A satisfyingly gritty and complex tale of a noble Roman commander and a valiant Christian woman.

In Cladáin’s historical novel, a Roman general experiences love and betrayal on the far northern frontier.

The second book in the author’s The Iron Between trilogy continues the story of the Roman commander Agricola as he deals with frontier warfare in the immediate wake of Boudica’s failed revolt against Roman rule. Agricola was the hero of the thrilling military climax of the preceding volume, Hammer(2023)—each book is satisfying on its own, although there’s a rewarding sense of momentum in reading them in order. This second installment opens with a scene of domestic rather than foreign violence: the gruesome, chaotic execution of Vitellius in Rome, the third claimant in the city’s “year of the four emperors” that saw rivals executed and Vespasian installed on the throne. Vitellius is barely dead when Agricola (and his adjutant, Quintus) are summoned to an audience with Domitian, Vespasian’s younger son. On his way to this nighttime meeting, Agricola thinks he sees a familiar figure in the mist: Clíodhna, the Celtic woman who was his lover in the aftermath of Boudica’s defeat back in Britannia (the narrative also takes readers into the world of the northern tribes, populated by compelling figures from the rough-hewn Druid priestess Sucaria to Clíodhna herself, a Christian when that belief doubled as a death sentence). He’d assumed Clíodhna had been sent to her death in Rome’s arena, but he can’t pursue her—Domitian’s right-hand man has an urgent assignment for him: He’s to assume command of the disgraced Twentieth Legion and return to Britannia to join the rest of the Roman forces there. Agricola must mete out the harsh punishment of decimation on the legion, and when he’s reunited with Clíodhna, he must pretend she’s his prisoner to save her life—all while contending with his treacherous former commander, Gaius Suetonius Paulinus, erstwhile governor of Britannia.

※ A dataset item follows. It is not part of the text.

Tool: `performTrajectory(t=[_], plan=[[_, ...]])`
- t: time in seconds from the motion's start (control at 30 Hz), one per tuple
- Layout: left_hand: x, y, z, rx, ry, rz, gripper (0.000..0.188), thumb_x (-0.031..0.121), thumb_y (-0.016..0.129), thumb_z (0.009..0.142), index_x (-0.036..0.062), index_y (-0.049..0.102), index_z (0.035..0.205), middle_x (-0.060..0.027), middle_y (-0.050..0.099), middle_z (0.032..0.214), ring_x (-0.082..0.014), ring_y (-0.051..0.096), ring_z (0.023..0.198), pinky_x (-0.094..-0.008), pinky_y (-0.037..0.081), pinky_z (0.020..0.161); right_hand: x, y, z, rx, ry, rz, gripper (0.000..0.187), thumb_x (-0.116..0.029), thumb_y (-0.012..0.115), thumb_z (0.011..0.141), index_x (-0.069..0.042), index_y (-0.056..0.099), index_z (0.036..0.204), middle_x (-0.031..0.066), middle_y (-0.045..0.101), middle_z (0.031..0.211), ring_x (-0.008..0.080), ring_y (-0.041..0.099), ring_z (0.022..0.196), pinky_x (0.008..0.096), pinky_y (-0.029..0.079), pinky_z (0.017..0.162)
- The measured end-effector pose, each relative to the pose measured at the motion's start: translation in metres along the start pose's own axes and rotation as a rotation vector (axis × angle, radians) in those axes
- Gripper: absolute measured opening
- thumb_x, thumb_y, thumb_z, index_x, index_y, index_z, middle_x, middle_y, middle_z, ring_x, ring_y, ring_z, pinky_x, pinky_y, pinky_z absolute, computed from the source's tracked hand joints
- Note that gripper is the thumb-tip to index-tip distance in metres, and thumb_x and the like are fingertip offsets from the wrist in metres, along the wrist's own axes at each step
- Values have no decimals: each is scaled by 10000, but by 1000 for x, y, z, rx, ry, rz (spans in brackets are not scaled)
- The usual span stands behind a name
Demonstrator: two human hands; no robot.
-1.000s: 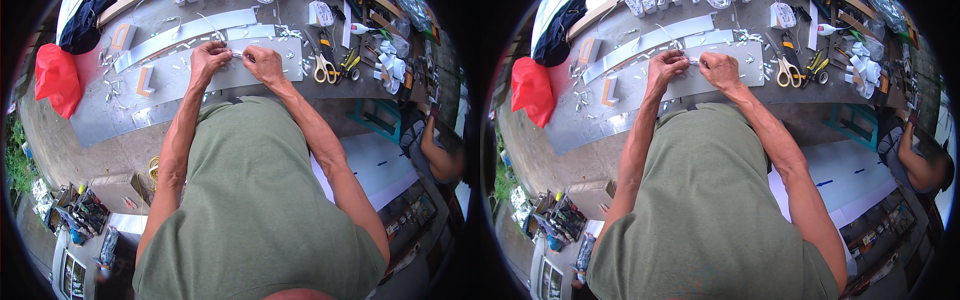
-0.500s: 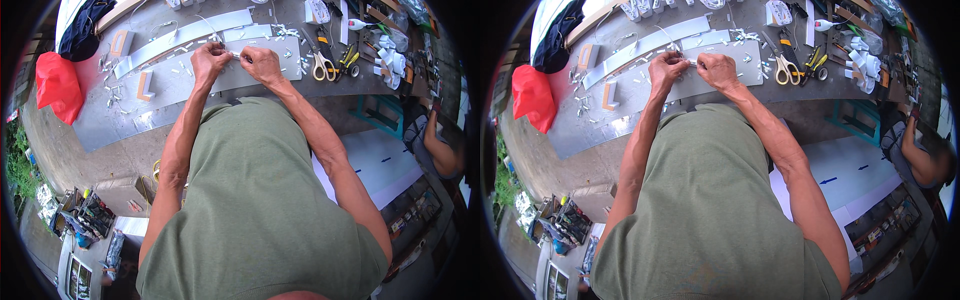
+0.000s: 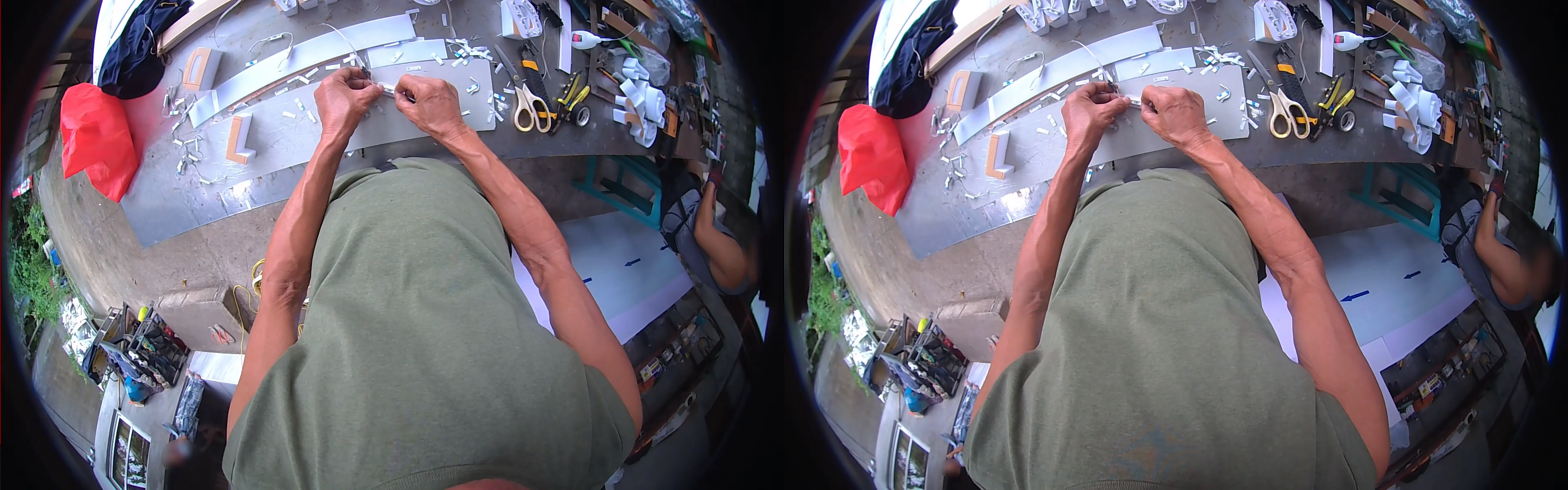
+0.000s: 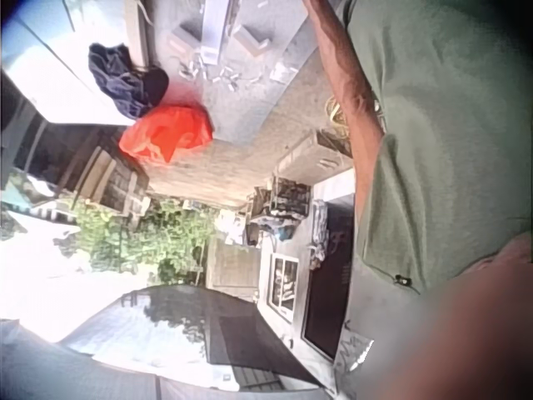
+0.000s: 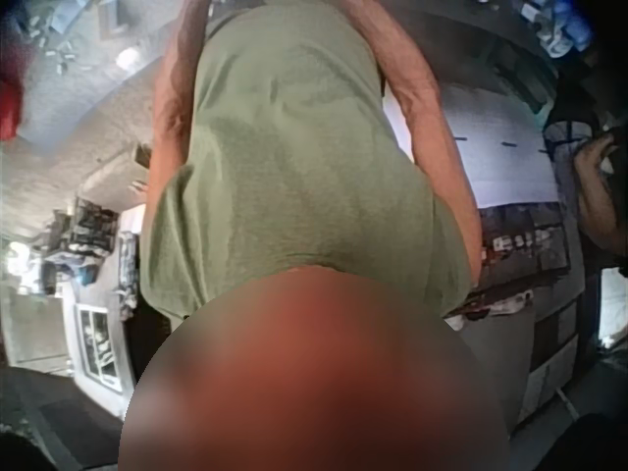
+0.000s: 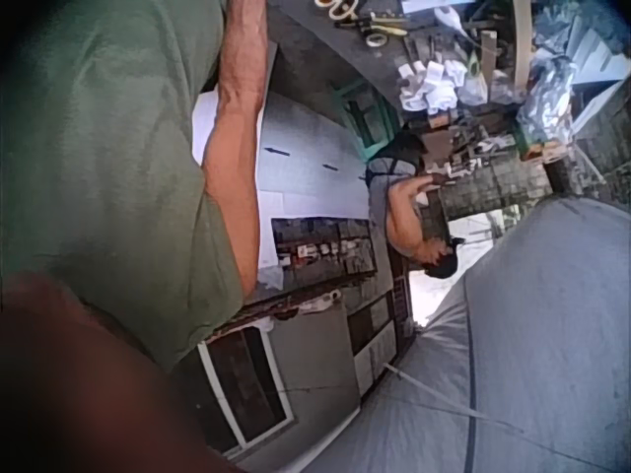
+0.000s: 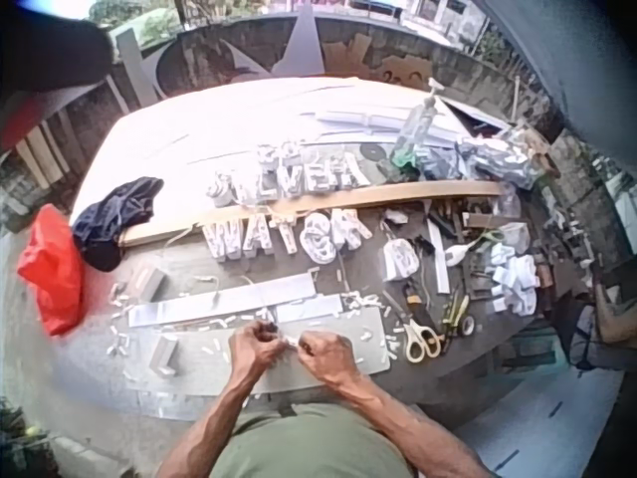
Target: The recorder is assembling and wiring components for a sign, specifically handling small LED-like modules and tape.
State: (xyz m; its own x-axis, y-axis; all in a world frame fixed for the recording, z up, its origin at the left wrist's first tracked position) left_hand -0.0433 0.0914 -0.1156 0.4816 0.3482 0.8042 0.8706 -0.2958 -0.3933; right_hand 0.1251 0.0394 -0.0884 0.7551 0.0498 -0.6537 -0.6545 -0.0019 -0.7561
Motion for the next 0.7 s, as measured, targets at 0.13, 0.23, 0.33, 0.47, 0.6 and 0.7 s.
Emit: performTrajectory(t=[0.13,0.23,0.33,0.47,0.6,0.7], plan=[[-5,-5,8,-158,-76,-108,463,166,865,778,-45,683,1147,-100,765,957,-150,732,825,-264,579,657,0,0,1,5,4,3,78,-158,699,823,-90,663,836,85,691,733,285,699,687,414,542,644],[-6,-4,7,-279,-125,-271,440,153,838,803,-43,666,1158,-108,764,975,-168,743,855,-272,586,692,2,0,0,2,23,13,82,-160,701,820,-89,663,835,85,689,728,284,699,686,413,541,642],[-5,-4,6,-290,-99,-269,437,137,826,810,-46,656,1168,-115,764,990,-179,746,871,-275,590,707,2,0,0,4,26,-3,83,-161,701,818,-88,663,831,85,687,721,283,699,682,412,541,642],[-4,-4,6,-251,-91,-189,465,113,832,792,-55,654,1187,-126,763,1005,-178,741,870,-268,591,698,0,0,0,-3,35,-3,80,-163,698,819,-91,664,828,84,686,717,285,698,679,411,541,641],[0,-1,4,-218,-74,-130,484,108,846,776,-63,660,1189,-118,765,1005,-168,736,859,-264,589,687,0,0,0,-1,36,6,80,-167,699,818,-94,667,830,85,688,715,284,699,679,413,540,637],[4,-1,3,-168,-55,-62,492,112,859,765,-68,667,1180,-109,770,989,-157,732,840,-259,585,670,1,0,0,5,29,-1,79,-168,700,817,-97,669,829,86,688,713,283,700,678,415,540,635]])
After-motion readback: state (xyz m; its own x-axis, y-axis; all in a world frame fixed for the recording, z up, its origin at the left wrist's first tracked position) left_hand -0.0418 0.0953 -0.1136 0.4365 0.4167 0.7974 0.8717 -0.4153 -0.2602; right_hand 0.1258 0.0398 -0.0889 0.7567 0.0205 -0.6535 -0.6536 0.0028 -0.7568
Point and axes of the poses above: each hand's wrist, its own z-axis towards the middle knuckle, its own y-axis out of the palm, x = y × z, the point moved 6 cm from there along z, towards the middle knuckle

The author is clearly in his element bringing to life this tense world in which “the gap between living and dying was no more than two hand spans.” The dramatic set piece of this entry is the decimation of the Twentieth Legion, in which one man in every 10 is indiscriminately executed as punishment for the whole; Cladáin is very strong in conveying the brutal military world of ancient Rome (and, on the periphery, the empire’s harsh treatment of the new Jesu religious cult that is gaining momentum), and he very effectively interweaves this element with more personal threads. The relationship between Agricola and his trusted aide Quintus, for instance, grounds both characters and foreshadows the story’s climax. The bond between Clíodhna and Agricola has the greatest impact; she helps him to understand the Celtae in ways no other Roman commander can match, and he treats her with a respect she’s never been given by other Romans. Cladáin evocatively draws a violent world that seems to be at the mercy of the gods: “What they did best,” one character reflects, “be they Roman, of the clans, or even this One True God that Clíodhna followed, was toy with humankind.” The author deftly transforms these elements into a gripping story.

A satisfyingly gritty and complex tale of a noble Roman commander and a valiant Christian woman.